Aim of the task: Search the data for the string "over" and extract every line where it appears.

Data provided:
□ □ □ □ □

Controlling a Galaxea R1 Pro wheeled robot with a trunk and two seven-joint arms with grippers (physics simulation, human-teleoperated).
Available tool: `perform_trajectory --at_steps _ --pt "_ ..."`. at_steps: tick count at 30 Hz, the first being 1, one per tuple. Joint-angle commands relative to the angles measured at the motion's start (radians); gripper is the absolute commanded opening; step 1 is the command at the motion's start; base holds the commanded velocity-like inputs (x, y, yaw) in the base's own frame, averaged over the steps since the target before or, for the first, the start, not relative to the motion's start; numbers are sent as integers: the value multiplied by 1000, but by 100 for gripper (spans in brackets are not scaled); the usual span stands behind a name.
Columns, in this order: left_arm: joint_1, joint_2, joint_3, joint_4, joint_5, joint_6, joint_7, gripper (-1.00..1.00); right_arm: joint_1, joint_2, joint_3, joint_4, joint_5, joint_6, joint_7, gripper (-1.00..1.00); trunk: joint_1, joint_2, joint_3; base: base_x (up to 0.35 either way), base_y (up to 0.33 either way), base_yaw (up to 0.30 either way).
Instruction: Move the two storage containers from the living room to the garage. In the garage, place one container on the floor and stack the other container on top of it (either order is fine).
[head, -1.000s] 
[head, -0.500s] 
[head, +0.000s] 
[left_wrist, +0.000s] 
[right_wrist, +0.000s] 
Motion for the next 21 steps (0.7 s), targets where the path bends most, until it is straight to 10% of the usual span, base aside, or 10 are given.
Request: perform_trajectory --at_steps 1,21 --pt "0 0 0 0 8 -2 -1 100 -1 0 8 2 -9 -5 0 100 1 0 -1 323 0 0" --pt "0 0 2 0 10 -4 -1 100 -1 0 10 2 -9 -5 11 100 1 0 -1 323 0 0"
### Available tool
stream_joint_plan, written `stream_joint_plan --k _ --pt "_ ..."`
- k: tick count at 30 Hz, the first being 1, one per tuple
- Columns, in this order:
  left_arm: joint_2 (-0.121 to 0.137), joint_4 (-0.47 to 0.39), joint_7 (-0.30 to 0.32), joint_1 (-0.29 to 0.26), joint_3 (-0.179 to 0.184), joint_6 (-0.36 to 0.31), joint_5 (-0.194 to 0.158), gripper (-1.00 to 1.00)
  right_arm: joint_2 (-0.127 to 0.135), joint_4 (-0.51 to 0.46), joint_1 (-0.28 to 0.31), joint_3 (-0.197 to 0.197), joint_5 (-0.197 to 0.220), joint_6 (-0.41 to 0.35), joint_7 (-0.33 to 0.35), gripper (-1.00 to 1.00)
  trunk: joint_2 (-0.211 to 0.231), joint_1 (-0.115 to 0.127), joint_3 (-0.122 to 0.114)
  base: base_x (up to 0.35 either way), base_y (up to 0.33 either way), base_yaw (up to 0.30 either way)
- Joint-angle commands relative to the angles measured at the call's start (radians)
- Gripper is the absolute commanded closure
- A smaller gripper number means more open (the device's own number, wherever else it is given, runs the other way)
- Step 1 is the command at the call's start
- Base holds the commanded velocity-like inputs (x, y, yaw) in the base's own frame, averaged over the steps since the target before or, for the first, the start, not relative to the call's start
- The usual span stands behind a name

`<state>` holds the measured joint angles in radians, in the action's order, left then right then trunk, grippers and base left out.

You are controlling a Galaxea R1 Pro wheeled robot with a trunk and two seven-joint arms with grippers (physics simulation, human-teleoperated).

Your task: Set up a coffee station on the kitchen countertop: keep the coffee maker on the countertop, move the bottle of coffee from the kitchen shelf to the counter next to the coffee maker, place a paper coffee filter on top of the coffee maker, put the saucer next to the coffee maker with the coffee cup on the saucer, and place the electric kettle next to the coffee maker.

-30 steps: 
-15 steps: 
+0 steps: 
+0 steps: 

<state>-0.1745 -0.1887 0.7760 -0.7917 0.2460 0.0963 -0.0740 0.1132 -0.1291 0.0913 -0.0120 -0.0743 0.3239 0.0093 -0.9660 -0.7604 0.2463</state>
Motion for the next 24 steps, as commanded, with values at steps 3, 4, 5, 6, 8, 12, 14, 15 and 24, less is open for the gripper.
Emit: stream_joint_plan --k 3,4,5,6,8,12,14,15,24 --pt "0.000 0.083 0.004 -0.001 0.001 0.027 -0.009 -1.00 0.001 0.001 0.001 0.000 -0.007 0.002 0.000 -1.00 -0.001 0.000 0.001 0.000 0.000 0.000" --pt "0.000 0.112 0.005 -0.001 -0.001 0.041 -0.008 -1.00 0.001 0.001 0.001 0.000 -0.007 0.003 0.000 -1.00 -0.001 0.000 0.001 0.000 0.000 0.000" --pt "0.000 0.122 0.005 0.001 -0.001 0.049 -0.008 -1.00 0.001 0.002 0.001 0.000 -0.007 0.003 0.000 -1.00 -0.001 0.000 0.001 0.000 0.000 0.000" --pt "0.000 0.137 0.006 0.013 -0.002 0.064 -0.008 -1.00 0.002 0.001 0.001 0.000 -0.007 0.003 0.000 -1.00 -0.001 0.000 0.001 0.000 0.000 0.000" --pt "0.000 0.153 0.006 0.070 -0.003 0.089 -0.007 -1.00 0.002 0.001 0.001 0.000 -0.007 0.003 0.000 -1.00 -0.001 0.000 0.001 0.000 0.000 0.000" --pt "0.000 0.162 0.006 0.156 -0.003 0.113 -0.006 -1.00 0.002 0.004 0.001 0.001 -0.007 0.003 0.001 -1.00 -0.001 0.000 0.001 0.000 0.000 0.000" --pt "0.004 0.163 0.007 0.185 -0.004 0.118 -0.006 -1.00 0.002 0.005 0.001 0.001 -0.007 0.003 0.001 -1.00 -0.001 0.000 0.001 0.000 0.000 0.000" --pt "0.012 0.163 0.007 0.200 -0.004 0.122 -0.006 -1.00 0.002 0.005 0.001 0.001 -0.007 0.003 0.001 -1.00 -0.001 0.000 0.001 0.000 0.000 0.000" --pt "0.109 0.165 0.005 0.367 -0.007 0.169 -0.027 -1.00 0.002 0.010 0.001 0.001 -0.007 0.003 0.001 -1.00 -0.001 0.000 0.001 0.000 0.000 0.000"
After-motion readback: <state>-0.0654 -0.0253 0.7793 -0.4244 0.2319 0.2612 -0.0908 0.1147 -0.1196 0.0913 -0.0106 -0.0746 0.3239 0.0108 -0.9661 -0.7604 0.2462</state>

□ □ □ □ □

Task result:
Available tool: `perform_trajectory --at_steps _ --pt "_ ..."`. at_steps: tick count at 30 Hz, the first being 1, one per tuple. Joint-angle commands relative to the angles measured at the motion's start (radians); gripper is the absolute commanded opening; step 1 is the command at the motion's start; base holds the commanded velocity-like inputs (x, y, yaw) in the base's own frame, averaged over the steps since the target before or, for the first, the start, not relative to the motion's start; numbers are sent as integers: the value multiplied by 1000, but by 100 for gripper (spans in brackets are not scaled); the usual span stands behind a name.
- Base holds the commanded velocity-like inputs (x, y, yaw) in the base's own frame, averaged over the steps since the target before or, for the first, the start, not relative to the call's start

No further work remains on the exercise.